В пещере Ляско, которая, скорее всего, была исключительно святилищем, но не местом обитания кроманьонца, нас встречают некоторые изображения и по сей день никем не объясненные сколько-нибудь удовлетворительно. Начать с того, что в первом же зале процессию разнообразных животных «ведет» по сводам странное трехметровое существо. Оно имеет хвост оленя, заднюю часть дикого быка, горб зубра. Задние ноги напоминают слоновьи, передние – конские. Головой животное это подобно человеку, а от темени отходят два длинных прямых рога, каких вовсе не сыщешь в животном мире. Зверь этот, по мнению ряда исследователей, являет собой женскую особь с подчеркнутыми признаками беременности.[204]
Если бы целью древнего художника была «охотничья магия», то он никогда бы не изображал подобных монстров. Ведь, чтобы поразить животное во время охоты, надо, с точки зрения колдуна, как можно более точно воспроизвести его образ, а потом убить изображение. Даже если согласиться (а это весьма сомнительно), что темные пятна на шкуре чудовища из Ляско – это следы от камней охотничьей пращи, то непонятно, зачем надо было стараться колдуну над трехметровым изображением, занимающим центральное место среди изображений первого зала, если животное такое все равно не встретишь в полях охоты. Комбинированные изображения животных убедительно свидетельствуют против объяснения палеолитического искусства как «охотничьей магии». Но зачем тогда понадобилось кроманьонцам это странное существо?
«В подземных святилищах, – указывает французский искусствовед и палеоантрополог, ученица Леруа-Гурана, А. Ламин-Эмперэр, – более многочисленны знаки… изображения фантастических животных, существ полузвериной-получеловеческой природы, схематические изображения людей. Напротив, в памятниках на открытом месте изображения преобладают над знаками, «реалистическая» трактовка над схематической, изображения хорошо известных животных над фантастическими, женские образы над мужскими…».[205]
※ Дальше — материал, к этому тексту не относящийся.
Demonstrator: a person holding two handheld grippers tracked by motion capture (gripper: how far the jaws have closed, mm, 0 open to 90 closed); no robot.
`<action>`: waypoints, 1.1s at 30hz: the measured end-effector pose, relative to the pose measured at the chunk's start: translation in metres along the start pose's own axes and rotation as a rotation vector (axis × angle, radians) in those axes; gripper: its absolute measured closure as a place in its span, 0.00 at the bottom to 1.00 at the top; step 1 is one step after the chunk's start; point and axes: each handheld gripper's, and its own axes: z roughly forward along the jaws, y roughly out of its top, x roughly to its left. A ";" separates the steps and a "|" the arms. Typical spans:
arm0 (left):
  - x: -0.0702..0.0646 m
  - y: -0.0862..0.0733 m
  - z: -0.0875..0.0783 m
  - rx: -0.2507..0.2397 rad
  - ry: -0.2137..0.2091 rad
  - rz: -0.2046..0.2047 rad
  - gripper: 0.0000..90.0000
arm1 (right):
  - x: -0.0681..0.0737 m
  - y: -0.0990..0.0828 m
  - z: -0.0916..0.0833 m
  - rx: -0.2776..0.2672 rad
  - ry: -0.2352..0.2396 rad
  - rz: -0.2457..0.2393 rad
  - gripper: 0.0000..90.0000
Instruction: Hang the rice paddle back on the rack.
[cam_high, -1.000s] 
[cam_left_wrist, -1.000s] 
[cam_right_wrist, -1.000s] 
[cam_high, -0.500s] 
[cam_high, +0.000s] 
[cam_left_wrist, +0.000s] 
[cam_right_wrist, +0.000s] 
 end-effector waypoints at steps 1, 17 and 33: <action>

В чем смысл замеченной Ламин-Эмперэр закономерности?Чтобы понять это, попробуем проследовать вслед за стадом, предводительствуемым «чудищем», вглубь пещеры. После немалых усилий протискивания по узким коридорам мы наконец оказываемся в последнем, находящемся глубоко под землей, небольшом зальце. Стены его сохранили следы красной охры. Вспоминаются слова одного из крупнейших специалистов по доисторической религии Марии Гимбутас: «Пещеры, расселины, провалы земли являются естественными явлениями исконной утробы Матери. Идея эта уходит в глубину палеолита, когда узкие подземные проходы, овальные залы пещер, трещины окрашивались в красное. Этот красный цвет символизировал цвет детородных органов Матери».[206]
И хотя, скорее он понимался шире – как цвет крови и жизни, – нельзя не представить себя в утробе земли, находясь во внутренней пещере Ляско. Может быть, это та самая утроба, которая была видна извне в первой пещере, – утроба, которой обладало странное чудовище с прямыми рогами. Может быть, это и есть утроба земли, в которую погружают умерших при захоронении и из которой ждут их возрождения? Та утроба, вход в которую (вульварная символика) так часто изображался на стенах пещер кроманьонцами? А может быть, это, подобно египетской Нут, «небесная корова», уже принявшая в свое чрево души умерших кроманьонцев? Увы, рисунок не может сказать нам всего.Но среди всех изображений, оставленных мадленскими художниками в Ляско, нет фрески более загадочной, чем знаменитая сцена «трагически закончившейся охоты» в «апсиде» второго зала пещеры. Ее исключительную значительность для древних посетителей Ляско признают практически все исследователи.[207]
Не является ли в действительности эта «охотничья сцена» древнейшим известным нам развернутым изображением представлений о посмертной судьбе доисторического человека? На левой части фрески написан уходящий шерстистый носорог, отделенный от основного изображения тремя рядами по две точки в каждом. Носорог этот то ли реальный виновник гибели охотника, похороненного под изображением, то ли символическое изображение зла смерти. Характерно, что, в отличие от мамонта, зубра, тура и оленя, носорог, если вспомнить таблицу Леруа-Гурана, очень редко становился сюжетом палеолитической живописи, а рога и кости носорога практически не использовались в захоронении мадленцев.